● Exercise goal
Write out all the data again, exactly.

● Given material
------------

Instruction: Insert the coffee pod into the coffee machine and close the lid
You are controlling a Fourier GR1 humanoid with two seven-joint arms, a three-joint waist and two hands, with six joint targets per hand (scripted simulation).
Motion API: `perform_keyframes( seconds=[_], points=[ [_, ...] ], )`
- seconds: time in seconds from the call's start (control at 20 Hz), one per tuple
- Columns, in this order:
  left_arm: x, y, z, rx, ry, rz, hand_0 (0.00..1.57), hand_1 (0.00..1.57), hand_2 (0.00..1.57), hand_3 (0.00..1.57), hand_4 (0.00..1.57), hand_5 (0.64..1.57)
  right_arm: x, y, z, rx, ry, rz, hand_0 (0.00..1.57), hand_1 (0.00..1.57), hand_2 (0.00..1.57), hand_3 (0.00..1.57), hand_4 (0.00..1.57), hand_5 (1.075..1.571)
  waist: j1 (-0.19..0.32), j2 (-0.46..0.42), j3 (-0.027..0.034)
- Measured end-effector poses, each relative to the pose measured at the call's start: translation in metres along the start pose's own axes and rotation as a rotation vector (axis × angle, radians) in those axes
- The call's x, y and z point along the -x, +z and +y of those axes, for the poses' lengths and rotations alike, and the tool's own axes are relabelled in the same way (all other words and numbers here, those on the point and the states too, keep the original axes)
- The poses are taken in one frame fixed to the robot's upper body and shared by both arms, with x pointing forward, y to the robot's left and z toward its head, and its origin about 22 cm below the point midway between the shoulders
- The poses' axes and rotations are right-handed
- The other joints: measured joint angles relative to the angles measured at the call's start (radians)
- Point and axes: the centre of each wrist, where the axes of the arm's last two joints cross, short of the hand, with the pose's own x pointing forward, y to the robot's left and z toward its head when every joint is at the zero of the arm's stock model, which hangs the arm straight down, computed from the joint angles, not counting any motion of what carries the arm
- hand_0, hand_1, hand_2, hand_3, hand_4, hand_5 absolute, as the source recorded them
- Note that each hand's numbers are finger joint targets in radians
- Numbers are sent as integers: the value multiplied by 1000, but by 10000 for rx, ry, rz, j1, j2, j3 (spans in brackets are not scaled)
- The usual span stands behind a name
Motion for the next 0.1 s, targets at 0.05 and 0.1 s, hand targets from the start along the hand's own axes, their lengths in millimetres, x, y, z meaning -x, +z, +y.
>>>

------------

● Written solution
Instruction: Insert the coffee pod into the coffee machine and close the lid
You are controlling a Fourier GR1 humanoid with two seven-joint arms, a three-joint waist and two hands, with six joint targets per hand (scripted simulation).
Motion API: `perform_keyframes( seconds=[_], points=[ [_, ...] ], )`
- seconds: time in seconds from the call's start (control at 20 Hz), one per tuple
- Columns, in this order:
  left_arm: x, y, z, rx, ry, rz, hand_0 (0.00..1.57), hand_1 (0.00..1.57), hand_2 (0.00..1.57), hand_3 (0.00..1.57), hand_4 (0.00..1.57), hand_5 (0.64..1.57)
  right_arm: x, y, z, rx, ry, rz, hand_0 (0.00..1.57), hand_1 (0.00..1.57), hand_2 (0.00..1.57), hand_3 (0.00..1.57), hand_4 (0.00..1.57), hand_5 (1.075..1.571)
  waist: j1 (-0.19..0.32), j2 (-0.46..0.42), j3 (-0.027..0.034)
- Measured end-effector poses, each relative to the pose measured at the call's start: translation in metres along the start pose's own axes and rotation as a rotation vector (axis × angle, radians) in those axes
- The call's x, y and z point along the -x, +z and +y of those axes, for the poses' lengths and rotations alike, and the tool's own axes are relabelled in the same way (all other words and numbers here, those on the point and the states too, keep the original axes)
- The poses are taken in one frame fixed to the robot's upper body and shared by both arms, with x pointing forward, y to the robot's left and z toward its head, and its origin about 22 cm below the point midway between the shoulders
- The poses' axes and rotations are right-handed
- The other joints: measured joint angles relative to the angles measured at the call's start (radians)
- Point and axes: the centre of each wrist, where the axes of the arm's last two joints cross, short of the hand, with the pose's own x pointing forward, y to the robot's left and z toward its head when every joint is at the zero of the arm's stock model, which hangs the arm straight down, computed from the joint angles, not counting any motion of what carries the arm
- hand_0, hand_1, hand_2, hand_3, hand_4, hand_5 absolute, as the source recorded them
- Note that each hand's numbers are finger joint targets in radians
- Numbers are sent as integers: the value multiplied by 1000, but by 10000 for rx, ry, rz, j1, j2, j3 (spans in brackets are not scaled)
- The usual span stands behind a name
Motion for the next 0.1 s, targets at 0.05 and 0.1 s, hand targets from the start along the hand's own axes, their lengths in millimetres, x, y, z meaning -x, +z, +y.
>>>

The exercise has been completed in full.